**Work to be completed:** Search the records for the string "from", then copy each line where it appears.

**Record extracts:**
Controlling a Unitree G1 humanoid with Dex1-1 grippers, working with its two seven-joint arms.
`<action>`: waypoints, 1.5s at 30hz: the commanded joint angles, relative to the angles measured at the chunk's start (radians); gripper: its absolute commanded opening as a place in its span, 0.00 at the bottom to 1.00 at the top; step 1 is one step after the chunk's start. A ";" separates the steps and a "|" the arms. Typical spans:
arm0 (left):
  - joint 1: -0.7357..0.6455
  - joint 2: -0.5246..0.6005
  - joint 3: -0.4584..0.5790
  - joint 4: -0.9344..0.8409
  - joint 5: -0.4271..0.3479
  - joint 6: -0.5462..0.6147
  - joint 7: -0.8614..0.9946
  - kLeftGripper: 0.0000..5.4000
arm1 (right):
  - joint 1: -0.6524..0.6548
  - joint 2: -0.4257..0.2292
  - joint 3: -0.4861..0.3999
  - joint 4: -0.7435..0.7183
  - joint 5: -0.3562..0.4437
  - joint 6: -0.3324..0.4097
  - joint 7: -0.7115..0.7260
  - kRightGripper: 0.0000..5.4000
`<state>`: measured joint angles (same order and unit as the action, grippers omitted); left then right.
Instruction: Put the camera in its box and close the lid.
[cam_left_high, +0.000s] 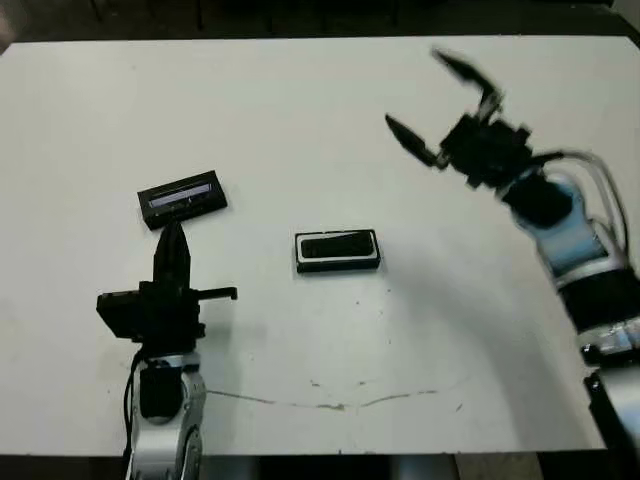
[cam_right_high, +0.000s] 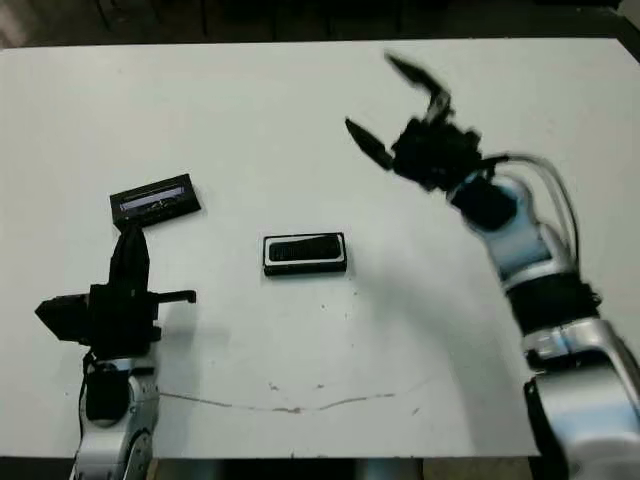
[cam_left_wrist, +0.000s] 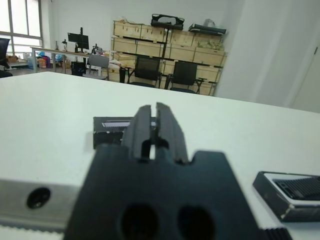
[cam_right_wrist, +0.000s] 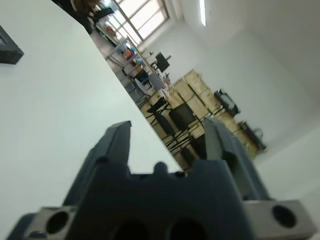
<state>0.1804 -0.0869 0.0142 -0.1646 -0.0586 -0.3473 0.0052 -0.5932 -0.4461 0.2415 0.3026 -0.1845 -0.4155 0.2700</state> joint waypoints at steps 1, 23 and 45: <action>0.006 0.020 0.010 -0.001 -0.012 0.025 -0.012 0.00 | 0.079 0.047 -0.010 -0.104 0.017 0.136 0.021 0.45; 0.005 0.034 0.011 -0.018 -0.011 0.045 -0.033 0.00 | 0.269 0.226 0.015 -0.583 0.124 0.935 0.105 0.00; 0.024 0.025 0.004 -0.023 -0.002 0.035 -0.034 0.00 | 0.435 0.237 0.133 -0.505 0.029 0.794 0.060 0.00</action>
<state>0.1878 -0.0696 0.0175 -0.1969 -0.0568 -0.3131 -0.0253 -0.2033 -0.1895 0.3572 -0.2263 -0.1414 0.3488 0.3227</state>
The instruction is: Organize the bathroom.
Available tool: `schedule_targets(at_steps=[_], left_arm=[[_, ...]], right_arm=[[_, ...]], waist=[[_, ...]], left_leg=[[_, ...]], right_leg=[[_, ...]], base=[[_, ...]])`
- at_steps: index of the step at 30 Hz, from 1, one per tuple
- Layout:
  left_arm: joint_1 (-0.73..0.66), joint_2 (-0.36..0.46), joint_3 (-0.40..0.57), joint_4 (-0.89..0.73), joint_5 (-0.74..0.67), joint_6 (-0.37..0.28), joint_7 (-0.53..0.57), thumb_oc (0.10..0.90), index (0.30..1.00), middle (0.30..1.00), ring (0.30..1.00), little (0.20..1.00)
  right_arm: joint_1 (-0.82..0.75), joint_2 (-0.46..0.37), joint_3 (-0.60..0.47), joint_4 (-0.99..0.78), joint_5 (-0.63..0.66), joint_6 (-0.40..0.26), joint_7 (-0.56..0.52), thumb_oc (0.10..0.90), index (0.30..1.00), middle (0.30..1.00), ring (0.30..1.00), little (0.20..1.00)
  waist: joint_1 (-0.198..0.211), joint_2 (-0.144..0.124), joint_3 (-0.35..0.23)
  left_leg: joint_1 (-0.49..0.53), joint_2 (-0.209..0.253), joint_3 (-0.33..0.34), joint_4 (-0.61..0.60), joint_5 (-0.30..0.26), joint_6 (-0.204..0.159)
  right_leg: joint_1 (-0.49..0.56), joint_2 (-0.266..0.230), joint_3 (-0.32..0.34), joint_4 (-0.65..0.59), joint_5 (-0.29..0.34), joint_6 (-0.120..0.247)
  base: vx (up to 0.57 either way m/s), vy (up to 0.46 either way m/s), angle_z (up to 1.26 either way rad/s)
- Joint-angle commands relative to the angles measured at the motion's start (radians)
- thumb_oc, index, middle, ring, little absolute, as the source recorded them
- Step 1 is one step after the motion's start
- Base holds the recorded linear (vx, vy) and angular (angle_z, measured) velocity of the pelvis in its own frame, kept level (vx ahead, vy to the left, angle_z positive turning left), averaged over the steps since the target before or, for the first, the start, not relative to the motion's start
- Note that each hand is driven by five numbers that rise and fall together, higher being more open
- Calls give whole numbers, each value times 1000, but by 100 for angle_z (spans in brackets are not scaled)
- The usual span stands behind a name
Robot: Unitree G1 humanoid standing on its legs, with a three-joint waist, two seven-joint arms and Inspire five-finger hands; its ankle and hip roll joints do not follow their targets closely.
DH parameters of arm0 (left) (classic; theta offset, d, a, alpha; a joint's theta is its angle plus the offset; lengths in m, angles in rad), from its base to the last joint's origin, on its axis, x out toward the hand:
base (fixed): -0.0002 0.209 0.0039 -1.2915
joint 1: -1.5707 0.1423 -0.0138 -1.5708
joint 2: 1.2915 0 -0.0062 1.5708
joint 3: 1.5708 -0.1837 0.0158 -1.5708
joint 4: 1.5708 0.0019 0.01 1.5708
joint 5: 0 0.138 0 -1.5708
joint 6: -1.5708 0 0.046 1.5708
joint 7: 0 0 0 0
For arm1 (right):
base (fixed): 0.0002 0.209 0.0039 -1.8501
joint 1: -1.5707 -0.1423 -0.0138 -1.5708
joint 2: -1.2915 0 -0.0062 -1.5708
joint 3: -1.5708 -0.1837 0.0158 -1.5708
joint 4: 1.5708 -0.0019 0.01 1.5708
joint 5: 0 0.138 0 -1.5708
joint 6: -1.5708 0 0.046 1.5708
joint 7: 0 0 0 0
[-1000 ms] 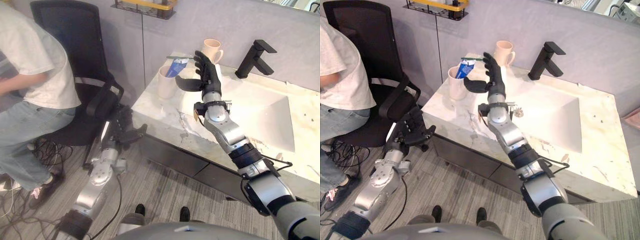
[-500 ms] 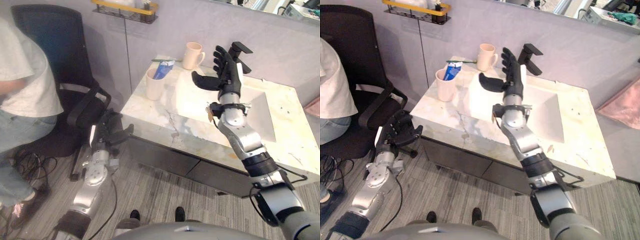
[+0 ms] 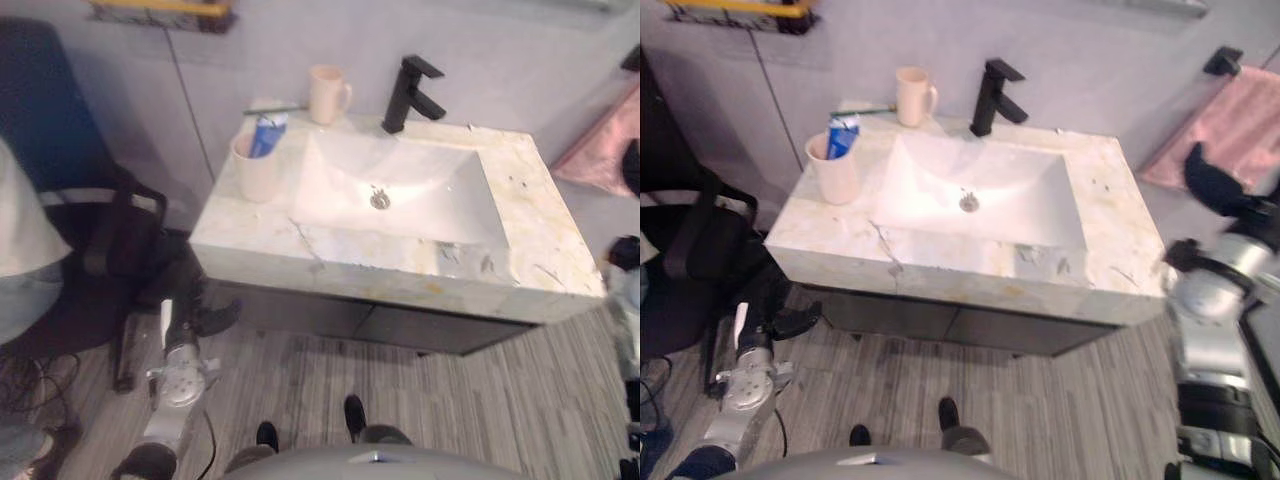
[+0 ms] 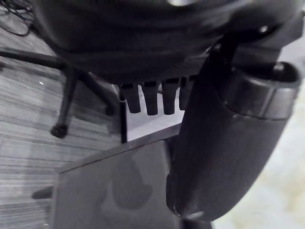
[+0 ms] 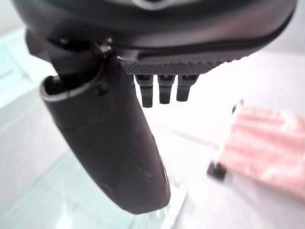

**Solution:**
- at_steps: index of the step at 30 Hz, from 1, one per tuple
DH parameters of arm0 (left) (classic; theta offset, d, a, alpha; a joint's theta is its angle plus the offset; lengths in m, angles in rad), from its base to the last joint's origin, on its axis, x out toward the hand:

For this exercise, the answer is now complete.